An Interview with Dr. Julia Brassolotto

By: Aleah McCook
An Interview with Dr. Julia Brassolotto

The “Imagining Age-Friendly “communities within communities” project involves the collaboration of researchers with expertise across several fields of study. As an Imagining Age-Friendly Researcher, we asked Dr. Julia Brassolotto a few questions about her experience with the project and perspectives on aging.
Dr. Brassolotto is an Associate Professor in the Public Health Program (Faculty of Health Sciences) at the University of Lethbridge. She holds an AIHS Research Chair in Rural Health and Well-being. Her expertise and research interests are in health equity perspectives, care of older adults, and the use of philosophical frameworks. 
 
How should we imagine aging?
I would suggest that we imagine aging as a process of becoming richer in experience and wisdom, more textured in our identities, and more accepting of change and growth. In summer 2019, I visited my relatives in Italy. My father’s cousin Melchiorre, who is 84 was showing me some old family photos. There was one of him and his wife Batastina from 60 years ago. She said, “Ah, that’s back when I was thinner and you had hair”. He replied, “Yes. That was when we lived to be seen. Now we have become who we are” (it sounded even more poetic in Italian). I loved that idea of aging as a process of self-actualization and increasing attention to ‘what really matters’, a shedding of a need to meet particular standards or expectations, and simultaneously having a clearer sense of self and being open to new ways of seeing the world.
 
What does your disciplinary perspective bring into the conversation of imagining aging for cities and the communities within communities?

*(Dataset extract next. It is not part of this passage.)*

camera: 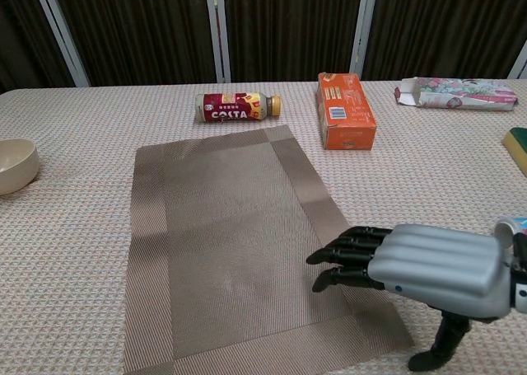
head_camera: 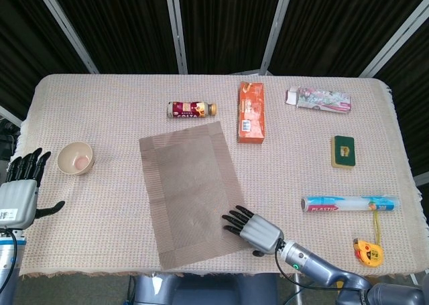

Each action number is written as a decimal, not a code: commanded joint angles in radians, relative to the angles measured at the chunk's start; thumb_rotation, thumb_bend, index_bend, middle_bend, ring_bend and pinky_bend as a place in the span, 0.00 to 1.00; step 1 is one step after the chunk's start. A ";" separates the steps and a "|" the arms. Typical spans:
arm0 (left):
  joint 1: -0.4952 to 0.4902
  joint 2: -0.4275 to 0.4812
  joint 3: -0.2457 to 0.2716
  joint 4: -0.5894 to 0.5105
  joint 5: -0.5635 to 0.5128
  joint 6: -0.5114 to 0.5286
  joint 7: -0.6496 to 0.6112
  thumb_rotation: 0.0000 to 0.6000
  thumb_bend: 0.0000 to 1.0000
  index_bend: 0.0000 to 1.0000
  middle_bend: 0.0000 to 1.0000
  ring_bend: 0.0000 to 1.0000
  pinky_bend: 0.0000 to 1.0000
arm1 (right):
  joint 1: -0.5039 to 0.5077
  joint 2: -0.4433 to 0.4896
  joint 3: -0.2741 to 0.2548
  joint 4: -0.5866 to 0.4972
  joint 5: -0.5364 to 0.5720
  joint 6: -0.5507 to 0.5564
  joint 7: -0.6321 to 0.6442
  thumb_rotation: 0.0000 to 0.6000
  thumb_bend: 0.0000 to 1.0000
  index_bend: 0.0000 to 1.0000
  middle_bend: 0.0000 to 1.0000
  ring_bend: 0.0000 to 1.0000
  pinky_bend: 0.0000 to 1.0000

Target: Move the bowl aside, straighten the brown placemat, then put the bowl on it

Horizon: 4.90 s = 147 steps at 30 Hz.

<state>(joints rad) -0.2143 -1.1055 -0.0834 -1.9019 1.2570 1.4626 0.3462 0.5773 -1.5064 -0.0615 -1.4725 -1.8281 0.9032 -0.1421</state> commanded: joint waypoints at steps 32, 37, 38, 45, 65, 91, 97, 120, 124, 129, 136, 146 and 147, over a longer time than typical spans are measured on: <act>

As someone with two degrees in philosophy and one in health policy, who now teaches in public health, I am not sure what my disciplinary perspective is! I think that the perspective that I have acquired from this combination of disciplines is one that offers considerations of ethics, stories, their intersections with systems and policies, and a sense of collective interest.
 
In what ways does studying promising practices advance our normative aims of age-equity and age-inclusivity?
Studying promising practices can advance our aims of age-equity and age-inclusivity because it focuses on what is working and what is possible, and inherent in that are momentum and inspiration (at least for me). By examining what is promising for others, we can learn from the wisdom of a range of communities. The insights gleaned from one jurisdiction can be catalyzed into uses in other contexts, and with local adaptations. During this Covid-19 time that is somewhat age-unfriendly, and in which the failures of our elder care systems are in sharp focus, looking at what is good and what is possible feels particularly welcome and important.